### WHAT THE TASK ASKS
Look through the data below, and copy each line that carries the word "brown".

### GIVEN INFORMATION
▽
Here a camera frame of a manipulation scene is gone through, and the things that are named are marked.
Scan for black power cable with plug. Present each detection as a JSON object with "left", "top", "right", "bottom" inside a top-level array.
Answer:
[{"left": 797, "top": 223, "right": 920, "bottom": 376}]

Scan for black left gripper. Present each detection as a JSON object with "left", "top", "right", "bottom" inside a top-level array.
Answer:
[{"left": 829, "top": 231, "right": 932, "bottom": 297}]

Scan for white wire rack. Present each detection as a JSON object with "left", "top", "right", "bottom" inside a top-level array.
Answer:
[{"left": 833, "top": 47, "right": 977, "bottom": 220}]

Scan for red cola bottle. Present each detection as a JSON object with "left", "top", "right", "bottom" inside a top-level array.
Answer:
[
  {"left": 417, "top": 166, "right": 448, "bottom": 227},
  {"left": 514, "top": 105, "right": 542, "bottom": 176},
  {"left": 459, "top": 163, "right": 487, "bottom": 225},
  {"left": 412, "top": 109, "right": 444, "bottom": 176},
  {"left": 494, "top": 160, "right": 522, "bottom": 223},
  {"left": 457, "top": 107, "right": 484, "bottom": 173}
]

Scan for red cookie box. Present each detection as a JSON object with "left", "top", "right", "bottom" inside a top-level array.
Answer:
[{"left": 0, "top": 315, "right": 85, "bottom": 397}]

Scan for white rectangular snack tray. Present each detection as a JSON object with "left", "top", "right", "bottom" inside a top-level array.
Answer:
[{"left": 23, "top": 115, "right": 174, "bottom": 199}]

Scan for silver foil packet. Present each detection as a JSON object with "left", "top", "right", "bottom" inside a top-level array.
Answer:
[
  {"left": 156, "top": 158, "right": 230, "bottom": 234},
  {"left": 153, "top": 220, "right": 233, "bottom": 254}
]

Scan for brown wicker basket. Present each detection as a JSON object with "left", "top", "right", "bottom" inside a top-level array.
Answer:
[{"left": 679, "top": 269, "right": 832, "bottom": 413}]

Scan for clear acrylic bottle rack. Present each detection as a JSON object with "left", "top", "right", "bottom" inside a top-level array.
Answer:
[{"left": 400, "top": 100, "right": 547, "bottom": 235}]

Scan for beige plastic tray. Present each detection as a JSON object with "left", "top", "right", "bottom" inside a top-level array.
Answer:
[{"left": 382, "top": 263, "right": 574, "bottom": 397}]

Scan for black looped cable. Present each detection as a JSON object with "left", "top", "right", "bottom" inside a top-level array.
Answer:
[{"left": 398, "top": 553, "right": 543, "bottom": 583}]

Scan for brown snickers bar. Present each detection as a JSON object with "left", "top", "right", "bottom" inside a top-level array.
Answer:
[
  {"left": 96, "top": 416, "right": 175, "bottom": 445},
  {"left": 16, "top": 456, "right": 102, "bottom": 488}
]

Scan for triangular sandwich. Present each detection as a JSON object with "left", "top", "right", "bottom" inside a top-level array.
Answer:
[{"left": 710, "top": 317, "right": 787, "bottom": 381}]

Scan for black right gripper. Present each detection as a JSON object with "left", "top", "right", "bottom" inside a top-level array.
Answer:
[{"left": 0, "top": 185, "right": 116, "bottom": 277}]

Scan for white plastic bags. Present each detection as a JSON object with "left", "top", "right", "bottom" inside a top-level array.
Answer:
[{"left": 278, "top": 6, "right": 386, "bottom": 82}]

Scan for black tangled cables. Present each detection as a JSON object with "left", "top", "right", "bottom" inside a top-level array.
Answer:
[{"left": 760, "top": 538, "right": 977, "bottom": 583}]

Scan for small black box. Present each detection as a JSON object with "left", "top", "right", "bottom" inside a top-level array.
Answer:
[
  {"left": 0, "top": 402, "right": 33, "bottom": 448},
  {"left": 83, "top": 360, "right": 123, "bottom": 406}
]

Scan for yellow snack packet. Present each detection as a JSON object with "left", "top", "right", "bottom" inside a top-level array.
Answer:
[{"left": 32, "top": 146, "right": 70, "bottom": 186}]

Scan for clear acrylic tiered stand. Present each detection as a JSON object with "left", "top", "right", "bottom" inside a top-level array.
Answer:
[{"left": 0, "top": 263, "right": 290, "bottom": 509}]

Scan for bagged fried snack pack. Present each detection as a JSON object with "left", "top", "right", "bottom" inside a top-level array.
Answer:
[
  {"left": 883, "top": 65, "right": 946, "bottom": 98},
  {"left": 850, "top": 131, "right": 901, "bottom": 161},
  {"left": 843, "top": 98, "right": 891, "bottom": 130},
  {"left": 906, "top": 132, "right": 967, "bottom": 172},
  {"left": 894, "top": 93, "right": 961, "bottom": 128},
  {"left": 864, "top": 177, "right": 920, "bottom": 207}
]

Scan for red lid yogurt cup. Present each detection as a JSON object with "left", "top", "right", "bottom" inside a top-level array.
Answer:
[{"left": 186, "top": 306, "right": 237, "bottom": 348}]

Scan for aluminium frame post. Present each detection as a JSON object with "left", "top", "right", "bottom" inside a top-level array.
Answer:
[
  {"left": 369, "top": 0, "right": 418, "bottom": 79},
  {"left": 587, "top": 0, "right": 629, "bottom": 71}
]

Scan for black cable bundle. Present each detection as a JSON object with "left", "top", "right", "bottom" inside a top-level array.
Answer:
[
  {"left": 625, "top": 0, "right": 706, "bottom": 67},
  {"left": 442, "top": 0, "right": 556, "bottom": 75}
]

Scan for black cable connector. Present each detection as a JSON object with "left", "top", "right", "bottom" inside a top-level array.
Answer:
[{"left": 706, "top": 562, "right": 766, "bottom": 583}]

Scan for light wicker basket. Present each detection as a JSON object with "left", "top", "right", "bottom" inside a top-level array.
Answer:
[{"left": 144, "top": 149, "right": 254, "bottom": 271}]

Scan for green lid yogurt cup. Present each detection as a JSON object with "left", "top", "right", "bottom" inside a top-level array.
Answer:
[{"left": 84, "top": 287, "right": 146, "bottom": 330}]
△
### RESPONSE
Scan for brown wicker basket. Present each detection as a JSON object with "left", "top", "right", "bottom" inside a top-level array.
Scan for brown snickers bar. Present each detection as a JSON object with "left", "top", "right", "bottom" inside a top-level array.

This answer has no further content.